Three key features make e an effective OO language for hardware verification. First is the ability to describe time, temporal events and complex temporal relationships. Second is provision of seamless support for concurrency of execution, a key feature needed by any hardware-description language. Finally, e includes a generator that acts as a complex solver. The generator is the core technology that is used to provide stimulus to the device under test. The solver will generate all random variables in the system based on constraints that can be applied to the system in a top-down manner.
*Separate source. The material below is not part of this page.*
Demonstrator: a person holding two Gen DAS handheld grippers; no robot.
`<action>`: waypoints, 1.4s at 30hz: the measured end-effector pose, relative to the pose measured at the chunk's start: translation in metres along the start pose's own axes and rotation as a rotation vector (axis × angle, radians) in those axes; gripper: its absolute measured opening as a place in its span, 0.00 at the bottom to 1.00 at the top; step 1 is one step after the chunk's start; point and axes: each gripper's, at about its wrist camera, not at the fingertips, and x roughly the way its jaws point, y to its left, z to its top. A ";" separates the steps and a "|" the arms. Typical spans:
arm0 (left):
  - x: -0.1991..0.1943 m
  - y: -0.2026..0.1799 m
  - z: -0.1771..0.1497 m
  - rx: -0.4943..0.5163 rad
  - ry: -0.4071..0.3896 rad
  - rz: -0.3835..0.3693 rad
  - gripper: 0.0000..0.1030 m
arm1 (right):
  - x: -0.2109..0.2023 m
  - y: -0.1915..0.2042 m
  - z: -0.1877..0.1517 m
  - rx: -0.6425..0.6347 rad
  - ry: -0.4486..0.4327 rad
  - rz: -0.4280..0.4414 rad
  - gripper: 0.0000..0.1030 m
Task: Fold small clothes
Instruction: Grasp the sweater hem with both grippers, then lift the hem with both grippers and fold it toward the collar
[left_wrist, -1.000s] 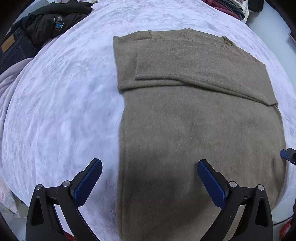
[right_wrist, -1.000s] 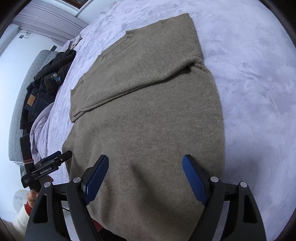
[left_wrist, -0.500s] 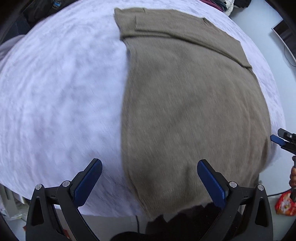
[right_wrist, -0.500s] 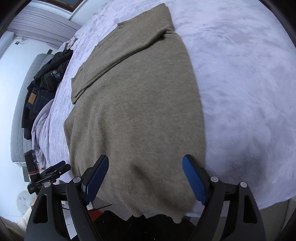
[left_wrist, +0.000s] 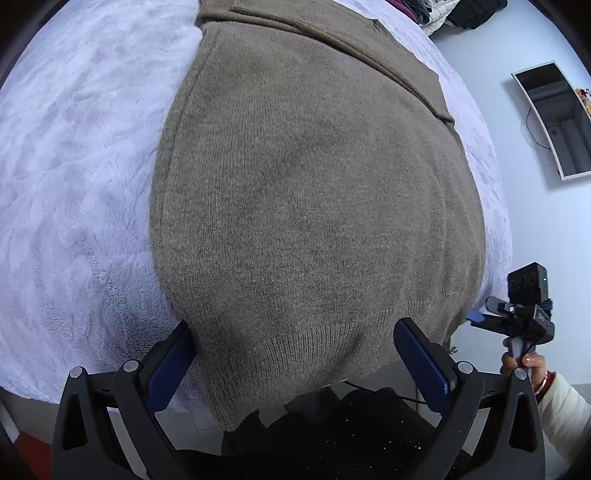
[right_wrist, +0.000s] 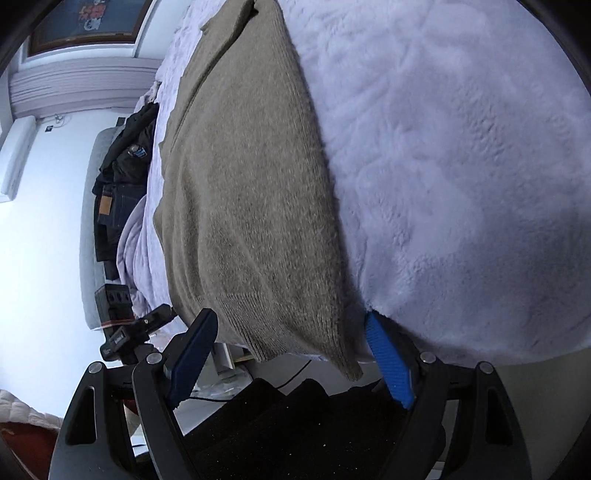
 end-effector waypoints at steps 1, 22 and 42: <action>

Additional support for complex temporal expressions makes protocol checking even easier than in Verilog or VHDL. A temporal expression is a combination of events and temporal operators that describes behavior. It expresses temporal relationships among events, values of fields, variables or other items during a test.

For example, temporal expression in e can easily be written to describe these behaviors:

To handle concurrency, e provides the equivalent of Verilog "always" blocks as well as the functionality of fork/join blocks. Describing hardware or bus-functional models is thus as simple and elegant as with traditional HDLs, and much easier and more elegant than with C++ or Java. Multiple threads can also be executed in parallel, and temporal expressions and semaphores can be used for synchronization between threads and objects.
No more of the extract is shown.